Count Your Blessings: A Way To Stay Sane in a Crisis

Count your blessings, name them one by one,
Count your blessings, see what God has done!
When I was much younger, I rolled my eyes every time we sang this hymn at church. To my mind, the lyrics touted a solution far too simplistic for the troubles our family faced.
Even when I did as instructed, life didn’t get better.
My dad was sick and getting sicker. My mom shouldered too much stress as she worked to feed and clothe us. The trend continued after the birth of our son. Five years and seven surgeries into his young life, life was hard and getting harder.
So far as the count your blessings thing went, I told God to count me out.
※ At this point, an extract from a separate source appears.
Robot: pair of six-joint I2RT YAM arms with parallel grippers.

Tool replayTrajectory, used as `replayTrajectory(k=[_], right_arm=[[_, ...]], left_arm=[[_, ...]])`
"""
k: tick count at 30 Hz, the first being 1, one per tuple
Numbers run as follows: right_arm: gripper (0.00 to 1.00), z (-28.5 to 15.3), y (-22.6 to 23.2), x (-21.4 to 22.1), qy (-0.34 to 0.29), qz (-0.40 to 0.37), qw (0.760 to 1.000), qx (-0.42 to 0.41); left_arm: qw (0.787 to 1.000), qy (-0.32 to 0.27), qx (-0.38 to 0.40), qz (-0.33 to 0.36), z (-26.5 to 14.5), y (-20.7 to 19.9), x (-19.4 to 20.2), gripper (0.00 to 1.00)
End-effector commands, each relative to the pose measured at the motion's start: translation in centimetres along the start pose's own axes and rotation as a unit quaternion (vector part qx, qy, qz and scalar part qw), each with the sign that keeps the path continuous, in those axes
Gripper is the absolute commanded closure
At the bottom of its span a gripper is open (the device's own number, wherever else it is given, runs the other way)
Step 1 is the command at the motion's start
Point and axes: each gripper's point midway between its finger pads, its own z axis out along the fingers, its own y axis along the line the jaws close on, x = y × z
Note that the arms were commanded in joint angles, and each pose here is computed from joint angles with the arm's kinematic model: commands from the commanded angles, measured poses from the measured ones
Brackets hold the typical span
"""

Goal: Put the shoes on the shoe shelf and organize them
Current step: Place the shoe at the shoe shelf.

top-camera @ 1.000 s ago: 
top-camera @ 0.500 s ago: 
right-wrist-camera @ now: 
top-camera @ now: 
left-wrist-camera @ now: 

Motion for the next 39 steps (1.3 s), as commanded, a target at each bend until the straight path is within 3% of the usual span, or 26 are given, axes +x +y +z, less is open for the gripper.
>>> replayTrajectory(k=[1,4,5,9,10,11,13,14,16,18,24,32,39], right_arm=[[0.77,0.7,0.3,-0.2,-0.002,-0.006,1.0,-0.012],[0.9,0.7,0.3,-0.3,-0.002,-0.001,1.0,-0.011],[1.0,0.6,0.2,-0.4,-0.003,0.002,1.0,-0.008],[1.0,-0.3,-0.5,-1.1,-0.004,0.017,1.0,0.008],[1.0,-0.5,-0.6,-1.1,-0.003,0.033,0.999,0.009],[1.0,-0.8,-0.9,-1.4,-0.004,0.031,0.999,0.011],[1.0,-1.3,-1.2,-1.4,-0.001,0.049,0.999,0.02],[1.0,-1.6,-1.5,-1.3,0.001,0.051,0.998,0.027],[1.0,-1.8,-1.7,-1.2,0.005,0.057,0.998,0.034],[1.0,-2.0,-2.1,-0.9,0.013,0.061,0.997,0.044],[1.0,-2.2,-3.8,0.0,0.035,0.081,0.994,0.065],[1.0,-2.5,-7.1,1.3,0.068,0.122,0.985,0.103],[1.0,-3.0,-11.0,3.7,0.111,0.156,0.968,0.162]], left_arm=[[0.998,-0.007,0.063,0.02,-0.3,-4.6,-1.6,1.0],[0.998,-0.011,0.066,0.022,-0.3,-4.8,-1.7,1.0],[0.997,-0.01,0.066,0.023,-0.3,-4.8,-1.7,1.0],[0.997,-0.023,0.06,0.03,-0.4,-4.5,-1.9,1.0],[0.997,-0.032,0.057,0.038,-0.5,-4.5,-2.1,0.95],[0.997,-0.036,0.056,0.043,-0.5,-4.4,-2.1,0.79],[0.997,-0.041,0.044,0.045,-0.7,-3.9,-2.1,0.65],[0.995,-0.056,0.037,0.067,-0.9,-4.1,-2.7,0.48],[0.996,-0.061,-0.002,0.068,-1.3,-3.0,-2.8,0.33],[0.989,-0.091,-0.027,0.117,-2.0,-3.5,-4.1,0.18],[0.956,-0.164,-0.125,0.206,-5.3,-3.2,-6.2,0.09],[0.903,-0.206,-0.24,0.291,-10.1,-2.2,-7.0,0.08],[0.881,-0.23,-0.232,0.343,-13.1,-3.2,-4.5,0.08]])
Then, one day the beginning of Zechariah 4:10 caught my eye: For who has despised the day of small things? (NASB)
Hmmmmm.
If my response to the lyrics of Count Your Blessings was any indication, I had been despising the day of small things for years. Maybe even decades.
Not good. Not good at all.
An attitude change was long overdue, and it was a hard change to make. But as I began to look for small blessings, it was easier to see and delight in them.
And then, along came COVID-19.
The temptation was strong to stop searching for small and good things while living through such a vast pandemic. But for my own mental and spiritual health, I kept looking for and found these 10 tiny and precious treasures.
To read the rest of the post, visit the Hope Anew website.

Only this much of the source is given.